AIM OF THE TASK: Copy out each line in the listing below where the word "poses" appears.

SUPPLIED MATERIAL:

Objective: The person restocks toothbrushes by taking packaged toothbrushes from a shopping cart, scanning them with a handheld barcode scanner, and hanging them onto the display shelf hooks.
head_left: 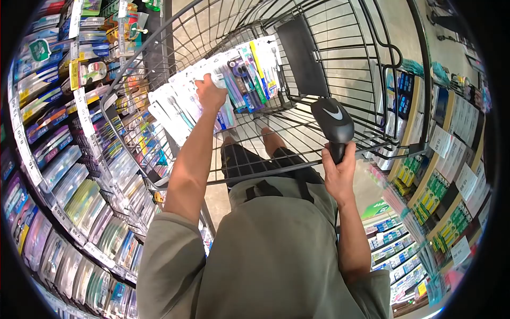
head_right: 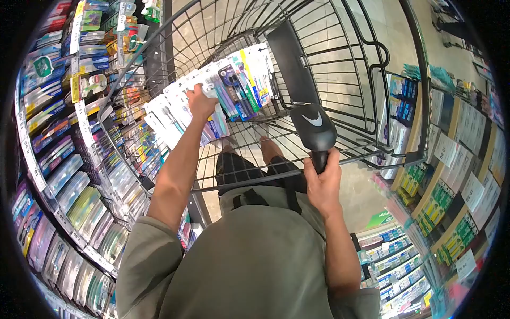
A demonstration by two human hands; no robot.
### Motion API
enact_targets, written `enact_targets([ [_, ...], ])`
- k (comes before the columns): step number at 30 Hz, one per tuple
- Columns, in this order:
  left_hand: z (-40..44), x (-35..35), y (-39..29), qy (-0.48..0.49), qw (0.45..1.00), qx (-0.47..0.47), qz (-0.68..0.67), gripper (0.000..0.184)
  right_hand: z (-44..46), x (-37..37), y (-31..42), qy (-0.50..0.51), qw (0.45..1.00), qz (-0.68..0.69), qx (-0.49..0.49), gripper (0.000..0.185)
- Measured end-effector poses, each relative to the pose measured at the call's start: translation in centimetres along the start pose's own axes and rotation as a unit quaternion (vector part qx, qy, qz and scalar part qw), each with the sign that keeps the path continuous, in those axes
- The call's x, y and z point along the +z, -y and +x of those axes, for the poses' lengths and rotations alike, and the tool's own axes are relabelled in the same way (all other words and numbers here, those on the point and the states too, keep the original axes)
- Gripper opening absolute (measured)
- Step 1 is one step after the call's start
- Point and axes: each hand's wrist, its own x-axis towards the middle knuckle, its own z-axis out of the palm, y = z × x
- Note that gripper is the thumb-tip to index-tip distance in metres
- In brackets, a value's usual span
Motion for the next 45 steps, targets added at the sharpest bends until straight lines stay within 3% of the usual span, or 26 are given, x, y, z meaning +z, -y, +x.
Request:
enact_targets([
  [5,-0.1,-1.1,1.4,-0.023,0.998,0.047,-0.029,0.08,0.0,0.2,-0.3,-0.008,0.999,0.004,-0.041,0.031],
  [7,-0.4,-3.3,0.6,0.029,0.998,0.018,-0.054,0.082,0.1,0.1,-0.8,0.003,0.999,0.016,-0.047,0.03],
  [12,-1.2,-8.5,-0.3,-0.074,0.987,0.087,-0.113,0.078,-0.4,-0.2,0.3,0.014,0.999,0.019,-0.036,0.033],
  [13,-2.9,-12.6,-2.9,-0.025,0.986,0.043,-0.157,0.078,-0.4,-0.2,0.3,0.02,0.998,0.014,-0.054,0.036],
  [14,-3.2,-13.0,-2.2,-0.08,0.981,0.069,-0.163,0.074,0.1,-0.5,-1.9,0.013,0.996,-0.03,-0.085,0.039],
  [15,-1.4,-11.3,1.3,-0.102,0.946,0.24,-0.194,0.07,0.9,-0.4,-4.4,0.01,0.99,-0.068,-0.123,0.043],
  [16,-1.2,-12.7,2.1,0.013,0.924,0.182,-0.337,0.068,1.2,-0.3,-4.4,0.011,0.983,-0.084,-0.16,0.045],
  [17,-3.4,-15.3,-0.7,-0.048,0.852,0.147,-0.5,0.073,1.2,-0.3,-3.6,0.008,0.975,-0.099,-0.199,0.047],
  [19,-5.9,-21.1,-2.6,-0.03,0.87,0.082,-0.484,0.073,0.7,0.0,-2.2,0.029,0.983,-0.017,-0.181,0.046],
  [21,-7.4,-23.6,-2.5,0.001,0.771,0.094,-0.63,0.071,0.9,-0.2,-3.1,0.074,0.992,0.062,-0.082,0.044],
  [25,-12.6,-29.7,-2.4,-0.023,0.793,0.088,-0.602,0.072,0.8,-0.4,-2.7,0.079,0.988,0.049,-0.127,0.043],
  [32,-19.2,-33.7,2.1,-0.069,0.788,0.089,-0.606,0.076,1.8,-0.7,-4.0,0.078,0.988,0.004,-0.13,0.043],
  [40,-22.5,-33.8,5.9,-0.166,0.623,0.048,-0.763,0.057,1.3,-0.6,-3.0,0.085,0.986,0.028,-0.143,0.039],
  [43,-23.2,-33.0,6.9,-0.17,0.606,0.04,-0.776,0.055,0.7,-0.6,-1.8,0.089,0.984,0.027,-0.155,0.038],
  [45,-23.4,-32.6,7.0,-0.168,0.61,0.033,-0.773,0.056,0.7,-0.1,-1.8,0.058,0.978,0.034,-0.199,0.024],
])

OUTPUT FOR THIS TASK:
- Measured end-effector poses, each relative to the pose measured at the call's start: translation in centimetres along the start pose's own axes and rotation as a unit quaternion (vector part qx, qy, qz and scalar part qw), each with the sign that keeps the path continuous, in those axes
- The call's x, y and z point along the +z, -y and +x of those axes, for the poses' lengths and rotations alike, and the tool's own axes are relabelled in the same way (all other words and numbers here, those on the point and the states too, keep the original axes)

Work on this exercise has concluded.